Data supplied: Begin

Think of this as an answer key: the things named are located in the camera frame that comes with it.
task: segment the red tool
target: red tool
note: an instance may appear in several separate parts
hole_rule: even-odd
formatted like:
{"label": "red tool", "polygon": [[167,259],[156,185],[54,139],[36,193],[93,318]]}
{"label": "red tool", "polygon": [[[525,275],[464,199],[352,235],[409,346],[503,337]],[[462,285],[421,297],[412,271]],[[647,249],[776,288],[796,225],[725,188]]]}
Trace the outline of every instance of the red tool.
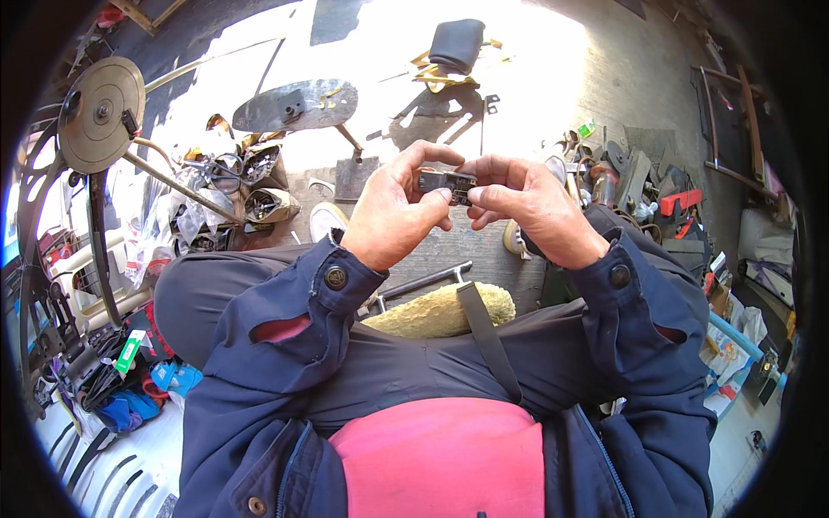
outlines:
{"label": "red tool", "polygon": [[662,215],[672,215],[674,211],[674,203],[679,201],[682,210],[687,209],[692,205],[702,201],[702,190],[693,189],[691,191],[680,192],[673,196],[665,196],[659,201],[659,211]]}

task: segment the pink shirt
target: pink shirt
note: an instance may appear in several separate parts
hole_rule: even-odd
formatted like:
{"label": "pink shirt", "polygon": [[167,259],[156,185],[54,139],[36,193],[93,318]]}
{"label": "pink shirt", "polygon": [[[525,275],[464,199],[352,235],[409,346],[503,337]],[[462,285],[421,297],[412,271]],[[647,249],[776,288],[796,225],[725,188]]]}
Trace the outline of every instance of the pink shirt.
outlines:
{"label": "pink shirt", "polygon": [[544,515],[541,424],[514,404],[422,399],[354,419],[329,440],[351,518]]}

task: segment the jacket sleeve
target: jacket sleeve
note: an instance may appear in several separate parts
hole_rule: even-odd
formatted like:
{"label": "jacket sleeve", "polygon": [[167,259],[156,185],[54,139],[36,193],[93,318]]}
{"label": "jacket sleeve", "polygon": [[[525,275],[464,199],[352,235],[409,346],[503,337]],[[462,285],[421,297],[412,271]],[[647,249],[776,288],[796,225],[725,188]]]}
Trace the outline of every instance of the jacket sleeve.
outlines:
{"label": "jacket sleeve", "polygon": [[[183,514],[210,516],[223,507],[217,502],[226,505],[251,469],[262,465],[257,462],[281,440],[285,424],[302,415],[304,392],[340,367],[354,312],[386,276],[327,237],[231,299],[216,327],[204,379],[187,395],[177,506],[187,509]],[[257,341],[257,327],[274,321],[304,327],[282,340]]]}
{"label": "jacket sleeve", "polygon": [[702,404],[707,301],[662,247],[604,207],[587,216],[610,251],[569,276],[586,302],[594,361],[627,399],[621,414],[599,422],[604,446],[637,515],[707,516],[716,426]]}

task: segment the button
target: button
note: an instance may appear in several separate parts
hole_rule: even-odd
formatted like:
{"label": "button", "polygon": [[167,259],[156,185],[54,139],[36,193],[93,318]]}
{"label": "button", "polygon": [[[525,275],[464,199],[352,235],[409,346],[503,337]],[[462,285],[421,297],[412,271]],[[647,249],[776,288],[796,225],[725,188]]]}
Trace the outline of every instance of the button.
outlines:
{"label": "button", "polygon": [[248,509],[257,516],[262,516],[268,510],[261,498],[252,496],[248,499]]}
{"label": "button", "polygon": [[339,266],[332,266],[325,272],[325,284],[335,292],[346,287],[348,274]]}
{"label": "button", "polygon": [[617,289],[624,288],[630,282],[630,268],[618,264],[610,270],[610,284]]}

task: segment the finger
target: finger
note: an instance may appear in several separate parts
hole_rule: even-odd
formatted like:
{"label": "finger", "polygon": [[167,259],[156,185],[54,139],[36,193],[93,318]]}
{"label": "finger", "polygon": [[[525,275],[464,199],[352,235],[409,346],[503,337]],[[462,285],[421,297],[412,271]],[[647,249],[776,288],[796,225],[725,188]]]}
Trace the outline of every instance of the finger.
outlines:
{"label": "finger", "polygon": [[479,206],[473,205],[467,209],[467,216],[469,216],[470,220],[476,220],[486,212],[486,209],[482,209]]}
{"label": "finger", "polygon": [[444,232],[449,232],[452,229],[452,218],[446,216],[441,221],[438,221],[436,226],[440,227]]}
{"label": "finger", "polygon": [[443,222],[449,216],[449,202],[452,200],[452,193],[449,189],[436,189],[427,192],[420,198],[420,202],[409,206],[418,215],[418,223],[428,232],[433,226]]}
{"label": "finger", "polygon": [[499,221],[499,220],[509,220],[509,219],[510,219],[510,217],[506,214],[502,214],[500,212],[486,211],[481,215],[481,217],[476,218],[472,222],[471,226],[472,226],[472,230],[480,230],[483,227],[489,225],[490,223],[495,223],[496,221]]}
{"label": "finger", "polygon": [[520,191],[532,162],[520,158],[484,155],[457,167],[455,172],[473,175],[479,186],[500,184]]}
{"label": "finger", "polygon": [[503,185],[475,187],[469,190],[469,200],[487,211],[501,212],[515,218],[526,206],[526,194]]}
{"label": "finger", "polygon": [[420,172],[418,167],[423,162],[442,162],[450,166],[460,166],[466,158],[445,144],[436,144],[418,140],[408,146],[394,160],[389,162],[390,174],[407,191],[413,191]]}

Data supplied: End

## Work order
The expected answer is a copy of each line above containing "segment".

## Result for this task
task: segment the red tool
task: segment the pink shirt
task: segment the jacket sleeve
task: segment the button
task: segment the finger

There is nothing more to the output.